- [What you are asked to do]
So that the copy matches the original, write out every entry exactly.

Records for processing Block Start

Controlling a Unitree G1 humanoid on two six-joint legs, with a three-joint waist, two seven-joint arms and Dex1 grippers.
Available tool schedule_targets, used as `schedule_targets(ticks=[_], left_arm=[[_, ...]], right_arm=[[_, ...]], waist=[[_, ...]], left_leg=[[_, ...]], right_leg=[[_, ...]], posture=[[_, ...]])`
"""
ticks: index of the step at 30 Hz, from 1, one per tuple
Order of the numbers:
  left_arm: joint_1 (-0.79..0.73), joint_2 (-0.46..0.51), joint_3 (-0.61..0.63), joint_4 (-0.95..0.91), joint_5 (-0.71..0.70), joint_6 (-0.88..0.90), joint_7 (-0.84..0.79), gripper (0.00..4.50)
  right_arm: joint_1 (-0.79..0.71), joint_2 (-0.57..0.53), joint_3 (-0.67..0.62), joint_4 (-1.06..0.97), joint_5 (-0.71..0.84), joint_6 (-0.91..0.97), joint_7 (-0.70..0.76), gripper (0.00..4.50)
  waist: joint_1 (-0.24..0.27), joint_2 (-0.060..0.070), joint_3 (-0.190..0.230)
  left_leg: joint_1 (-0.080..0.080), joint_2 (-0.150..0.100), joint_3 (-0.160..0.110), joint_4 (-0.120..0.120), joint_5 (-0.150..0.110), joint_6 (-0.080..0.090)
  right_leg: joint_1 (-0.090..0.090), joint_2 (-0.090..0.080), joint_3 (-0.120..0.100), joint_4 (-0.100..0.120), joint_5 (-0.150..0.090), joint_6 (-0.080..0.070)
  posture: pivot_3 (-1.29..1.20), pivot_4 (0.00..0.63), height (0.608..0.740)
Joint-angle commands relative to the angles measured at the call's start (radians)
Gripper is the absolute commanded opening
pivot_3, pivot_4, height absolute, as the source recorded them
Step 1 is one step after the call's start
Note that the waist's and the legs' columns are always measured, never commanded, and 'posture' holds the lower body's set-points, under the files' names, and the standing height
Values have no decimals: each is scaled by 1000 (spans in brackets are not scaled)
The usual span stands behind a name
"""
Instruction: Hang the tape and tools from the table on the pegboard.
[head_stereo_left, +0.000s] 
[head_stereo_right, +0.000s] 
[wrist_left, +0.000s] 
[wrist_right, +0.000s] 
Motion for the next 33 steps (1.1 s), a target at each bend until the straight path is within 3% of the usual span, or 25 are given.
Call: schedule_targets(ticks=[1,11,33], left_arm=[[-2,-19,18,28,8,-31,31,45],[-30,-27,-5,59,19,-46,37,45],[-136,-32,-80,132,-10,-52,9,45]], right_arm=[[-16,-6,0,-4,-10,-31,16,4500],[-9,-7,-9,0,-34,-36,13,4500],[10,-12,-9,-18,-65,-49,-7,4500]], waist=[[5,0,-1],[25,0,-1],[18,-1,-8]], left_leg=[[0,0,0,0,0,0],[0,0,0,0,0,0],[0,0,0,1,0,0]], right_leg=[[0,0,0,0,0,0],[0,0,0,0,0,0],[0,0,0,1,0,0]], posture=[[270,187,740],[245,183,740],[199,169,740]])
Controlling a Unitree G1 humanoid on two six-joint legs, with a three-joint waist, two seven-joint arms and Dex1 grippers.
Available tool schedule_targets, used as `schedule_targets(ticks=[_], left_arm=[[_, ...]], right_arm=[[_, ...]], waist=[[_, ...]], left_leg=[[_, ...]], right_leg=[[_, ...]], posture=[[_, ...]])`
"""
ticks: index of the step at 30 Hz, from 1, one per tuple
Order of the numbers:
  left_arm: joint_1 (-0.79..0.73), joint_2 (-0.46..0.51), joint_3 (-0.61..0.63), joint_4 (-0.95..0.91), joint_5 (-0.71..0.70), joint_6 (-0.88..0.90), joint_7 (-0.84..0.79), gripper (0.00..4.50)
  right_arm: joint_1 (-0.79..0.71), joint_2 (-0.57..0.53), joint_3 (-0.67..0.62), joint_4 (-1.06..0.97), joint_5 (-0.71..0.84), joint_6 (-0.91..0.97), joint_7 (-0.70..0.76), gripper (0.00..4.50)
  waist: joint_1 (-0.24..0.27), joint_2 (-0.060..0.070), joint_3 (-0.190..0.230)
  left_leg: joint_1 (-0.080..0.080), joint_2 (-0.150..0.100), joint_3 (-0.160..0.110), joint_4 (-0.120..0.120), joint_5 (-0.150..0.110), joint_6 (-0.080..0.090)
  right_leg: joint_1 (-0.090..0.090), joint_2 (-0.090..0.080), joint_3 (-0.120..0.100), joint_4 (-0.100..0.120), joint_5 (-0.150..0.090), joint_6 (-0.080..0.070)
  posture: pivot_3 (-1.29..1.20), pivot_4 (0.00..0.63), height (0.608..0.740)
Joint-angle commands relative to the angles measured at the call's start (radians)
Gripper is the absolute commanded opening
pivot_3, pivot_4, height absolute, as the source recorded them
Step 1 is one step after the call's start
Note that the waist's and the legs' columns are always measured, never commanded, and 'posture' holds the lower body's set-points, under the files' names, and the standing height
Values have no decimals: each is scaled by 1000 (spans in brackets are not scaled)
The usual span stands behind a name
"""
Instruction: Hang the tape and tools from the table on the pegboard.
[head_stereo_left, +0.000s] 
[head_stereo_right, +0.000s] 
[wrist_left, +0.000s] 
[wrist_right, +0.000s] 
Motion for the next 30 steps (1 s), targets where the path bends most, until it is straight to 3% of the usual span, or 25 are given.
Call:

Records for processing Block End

- [Response]
Controlling a Unitree G1 humanoid on two six-joint legs, with a three-joint waist, two seven-joint arms and Dex1 grippers.
Available tool schedule_targets, used as `schedule_targets(ticks=[_], left_arm=[[_, ...]], right_arm=[[_, ...]], waist=[[_, ...]], left_leg=[[_, ...]], right_leg=[[_, ...]], posture=[[_, ...]])`
"""
ticks: index of the step at 30 Hz, from 1, one per tuple
Order of the numbers:
  left_arm: joint_1 (-0.79..0.73), joint_2 (-0.46..0.51), joint_3 (-0.61..0.63), joint_4 (-0.95..0.91), joint_5 (-0.71..0.70), joint_6 (-0.88..0.90), joint_7 (-0.84..0.79), gripper (0.00..4.50)
  right_arm: joint_1 (-0.79..0.71), joint_2 (-0.57..0.53), joint_3 (-0.67..0.62), joint_4 (-1.06..0.97), joint_5 (-0.71..0.84), joint_6 (-0.91..0.97), joint_7 (-0.70..0.76), gripper (0.00..4.50)
  waist: joint_1 (-0.24..0.27), joint_2 (-0.060..0.070), joint_3 (-0.190..0.230)
  left_leg: joint_1 (-0.080..0.080), joint_2 (-0.150..0.100), joint_3 (-0.160..0.110), joint_4 (-0.120..0.120), joint_5 (-0.150..0.110), joint_6 (-0.080..0.090)
  right_leg: joint_1 (-0.090..0.090), joint_2 (-0.090..0.080), joint_3 (-0.120..0.100), joint_4 (-0.100..0.120), joint_5 (-0.150..0.090), joint_6 (-0.080..0.070)
  posture: pivot_3 (-1.29..1.20), pivot_4 (0.00..0.63), height (0.608..0.740)
Joint-angle commands relative to the angles measured at the call's start (radians)
Gripper is the absolute commanded opening
pivot_3, pivot_4, height absolute, as the source recorded them
Step 1 is one step after the call's start
Note that the waist's and the legs' columns are always measured, never commanded, and 'posture' holds the lower body's set-points, under the files' names, and the standing height
Values have no decimals: each is scaled by 1000 (spans in brackets are not scaled)
The usual span stands behind a name
"""
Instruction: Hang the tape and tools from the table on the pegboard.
[head_stereo_left, +0.000s] 
[head_stereo_right, +0.000s] 
[wrist_left, +0.000s] 
[wrist_right, +0.000s] 
Motion for the next 33 steps (1.1 s), a target at each bend until the straight path is within 3% of the usual span, or 25 are given.
Call: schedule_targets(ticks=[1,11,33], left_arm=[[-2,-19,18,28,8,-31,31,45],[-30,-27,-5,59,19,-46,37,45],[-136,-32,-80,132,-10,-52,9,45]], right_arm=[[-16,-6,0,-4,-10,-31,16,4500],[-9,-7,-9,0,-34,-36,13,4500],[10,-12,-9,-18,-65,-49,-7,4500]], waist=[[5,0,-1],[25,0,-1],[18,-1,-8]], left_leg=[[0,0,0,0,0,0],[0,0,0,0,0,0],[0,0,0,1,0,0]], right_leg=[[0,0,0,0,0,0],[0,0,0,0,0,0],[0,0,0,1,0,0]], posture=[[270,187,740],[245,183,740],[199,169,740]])
Controlling a Unitree G1 humanoid on two six-joint legs, with a three-joint waist, two seven-joint arms and Dex1 grippers.
Available tool schedule_targets, used as `schedule_targets(ticks=[_], left_arm=[[_, ...]], right_arm=[[_, ...]], waist=[[_, ...]], left_leg=[[_, ...]], right_leg=[[_, ...]], posture=[[_, ...]])`
"""
ticks: index of the step at 30 Hz, from 1, one per tuple
Order of the numbers:
  left_arm: joint_1 (-0.79..0.73), joint_2 (-0.46..0.51), joint_3 (-0.61..0.63), joint_4 (-0.95..0.91), joint_5 (-0.71..0.70), joint_6 (-0.88..0.90), joint_7 (-0.84..0.79), gripper (0.00..4.50)
  right_arm: joint_1 (-0.79..0.71), joint_2 (-0.57..0.53), joint_3 (-0.67..0.62), joint_4 (-1.06..0.97), joint_5 (-0.71..0.84), joint_6 (-0.91..0.97), joint_7 (-0.70..0.76), gripper (0.00..4.50)
  waist: joint_1 (-0.24..0.27), joint_2 (-0.060..0.070), joint_3 (-0.190..0.230)
  left_leg: joint_1 (-0.080..0.080), joint_2 (-0.150..0.100), joint_3 (-0.160..0.110), joint_4 (-0.120..0.120), joint_5 (-0.150..0.110), joint_6 (-0.080..0.090)
  right_leg: joint_1 (-0.090..0.090), joint_2 (-0.090..0.080), joint_3 (-0.120..0.100), joint_4 (-0.100..0.120), joint_5 (-0.150..0.090), joint_6 (-0.080..0.070)
  posture: pivot_3 (-1.29..1.20), pivot_4 (0.00..0.63), height (0.608..0.740)
Joint-angle commands relative to the angles measured at the call's start (radians)
Gripper is the absolute commanded opening
pivot_3, pivot_4, height absolute, as the source recorded them
Step 1 is one step after the call's start
Note that the waist's and the legs' columns are always measured, never commanded, and 'posture' holds the lower body's set-points, under the files' names, and the standing height
Values have no decimals: each is scaled by 1000 (spans in brackets are not scaled)
The usual span stands behind a name
"""
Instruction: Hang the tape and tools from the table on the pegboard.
[head_stereo_left, +0.000s] 
[head_stereo_right, +0.000s] 
[wrist_left, +0.000s] 
[wrist_right, +0.000s] 
Motion for the next 30 steps (1 s), targets where the path bends most, until it is straight to 3% of the usual span, or 25 are given.
Call:

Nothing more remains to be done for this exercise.